If would be such a good coincidence if Mnangagwa’s programme had substance. But then there is a gap in national budgets, particularly in low- and middle-income countries like Zimbabwe, to meet this. Even prior to the Covid-19 pandemic, research from the Global Infrastructure Hub estimated that US$97.5 trillion investment would be needed to meet the Sustainable Development Goals by 2030.

However, investments are likely to fall short of this amount by as much as US$18 trillion. In the process, research shows between 10%-30% of investment in infrastructure could be lost due to mismanagement, inefficiency and corruption.

The International Monetary Fund (IMF) corroborates this, specifying an average global efficiency gap of approximately 30% between the money that is spent, the results and quality of the infrastructure built. To show how serious this issue may be, more recently, the IMF indicated that inefficiency in the sector reaches 53%, and 34% of total expenditure on infrastructure in low-income countries and emerging market economies. This tells us why those involved in this sector easily make money and become rich.

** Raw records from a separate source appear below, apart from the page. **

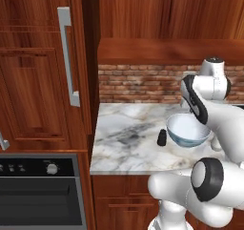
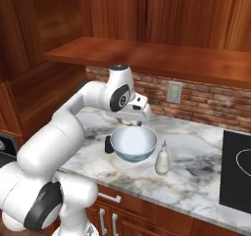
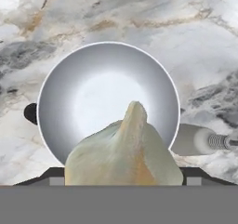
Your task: Retrieve the bottle and the shaker from the cabinet and place them next to the mixing bowl on the counter. Then add garlic from the fridge to the mixing bowl.
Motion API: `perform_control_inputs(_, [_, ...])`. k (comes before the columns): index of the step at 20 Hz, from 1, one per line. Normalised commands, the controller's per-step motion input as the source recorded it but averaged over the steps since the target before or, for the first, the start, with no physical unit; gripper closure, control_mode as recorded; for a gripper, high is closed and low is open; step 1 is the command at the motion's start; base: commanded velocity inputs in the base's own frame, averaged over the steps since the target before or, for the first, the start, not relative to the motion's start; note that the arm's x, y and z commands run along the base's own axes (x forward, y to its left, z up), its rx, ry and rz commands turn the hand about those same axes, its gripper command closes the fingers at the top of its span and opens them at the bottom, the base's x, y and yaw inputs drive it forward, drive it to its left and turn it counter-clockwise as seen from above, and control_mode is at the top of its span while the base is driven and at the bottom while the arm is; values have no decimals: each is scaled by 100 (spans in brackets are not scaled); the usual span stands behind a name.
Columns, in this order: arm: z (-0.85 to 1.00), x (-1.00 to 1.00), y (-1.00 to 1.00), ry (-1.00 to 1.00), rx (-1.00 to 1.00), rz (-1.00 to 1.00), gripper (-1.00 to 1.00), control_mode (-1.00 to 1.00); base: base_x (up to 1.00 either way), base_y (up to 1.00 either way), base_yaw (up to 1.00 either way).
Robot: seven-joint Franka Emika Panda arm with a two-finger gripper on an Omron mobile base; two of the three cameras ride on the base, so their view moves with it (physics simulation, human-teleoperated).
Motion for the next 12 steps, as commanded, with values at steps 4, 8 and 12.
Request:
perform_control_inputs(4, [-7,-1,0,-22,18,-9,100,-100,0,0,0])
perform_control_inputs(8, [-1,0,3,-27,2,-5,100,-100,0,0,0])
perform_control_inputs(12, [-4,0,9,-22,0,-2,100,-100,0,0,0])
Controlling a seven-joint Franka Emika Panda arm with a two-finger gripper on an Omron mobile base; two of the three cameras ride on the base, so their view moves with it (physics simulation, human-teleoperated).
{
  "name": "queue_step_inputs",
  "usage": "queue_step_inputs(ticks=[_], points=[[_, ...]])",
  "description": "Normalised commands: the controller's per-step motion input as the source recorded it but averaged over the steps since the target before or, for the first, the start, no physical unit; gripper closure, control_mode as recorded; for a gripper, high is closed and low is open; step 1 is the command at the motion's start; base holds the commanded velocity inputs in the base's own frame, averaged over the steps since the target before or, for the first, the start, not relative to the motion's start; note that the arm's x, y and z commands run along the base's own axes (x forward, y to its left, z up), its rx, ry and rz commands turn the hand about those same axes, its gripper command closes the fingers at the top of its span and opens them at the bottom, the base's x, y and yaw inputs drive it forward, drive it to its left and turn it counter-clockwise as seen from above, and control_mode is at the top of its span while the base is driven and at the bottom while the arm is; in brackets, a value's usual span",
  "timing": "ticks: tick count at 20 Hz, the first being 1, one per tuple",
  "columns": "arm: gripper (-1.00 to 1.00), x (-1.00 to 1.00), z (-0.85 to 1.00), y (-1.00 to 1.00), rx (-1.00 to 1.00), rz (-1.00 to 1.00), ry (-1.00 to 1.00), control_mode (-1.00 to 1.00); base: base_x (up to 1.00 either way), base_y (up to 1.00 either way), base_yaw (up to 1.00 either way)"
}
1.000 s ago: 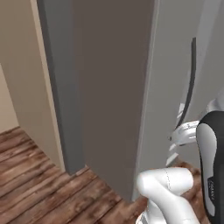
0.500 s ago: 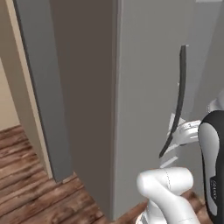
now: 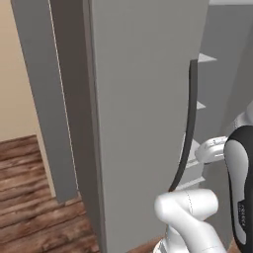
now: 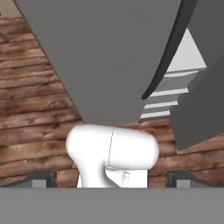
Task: Take the tangerine, orange, and fish from the freezer and place them in the bowl on the counter.
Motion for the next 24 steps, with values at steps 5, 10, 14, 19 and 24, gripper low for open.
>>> queue_step_inputs(ticks=[5,10,14,19,24], points=[[-1.00,0.00,0.00,0.00,0.00,0.00,0.00,1.00,0.29,-0.58,0.24],[-1.00,0.00,0.00,0.00,0.00,0.00,0.00,1.00,0.45,-0.36,0.12],[-1.00,0.00,0.00,0.00,0.00,0.00,0.00,1.00,0.60,-0.20,0.09],[-1.00,0.00,0.00,0.00,0.00,0.00,0.00,1.00,0.50,-0.41,0.15],[-1.00,0.00,0.00,0.00,0.00,0.00,0.00,1.00,0.26,-0.68,0.17]])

The sector is opaque and a hotbed for corruption. Unless governments, anti-corruption activists and civil society, as well as media, fight to reverse this situation, trillions more will continue be lost annually to corruption, mismanagement and inefficiency. In Zimbabwe, almost all infrastructure projects are opaque, lack transparency and accountability on how they are initiated, cost and monitored.

There is need for oversight to ensure how public money is spent, building trust between citizens and government. Identifying potential efficiency savings and promoting reforms in the management of public finances and infrastructure procurement are critical.

This means that companies bidding for contracts can be confident that the process is taking place in a fair, open and competitive environment. Communities can access work and markets through better roads, drink safe water, be educated in well-built schools and receive medical treatment in safe hospitals without paying exorbitant costs for facilities.

This is precisely the reason the Mbudzi project must be investigated. In fact, there is need to audit all infrastructure projects.

 One would find that Zimbabwe has been prejudiced billions through infrastructure projects alone; money that is far more than what the country is desperately looking for from international financial institutions and other lenders.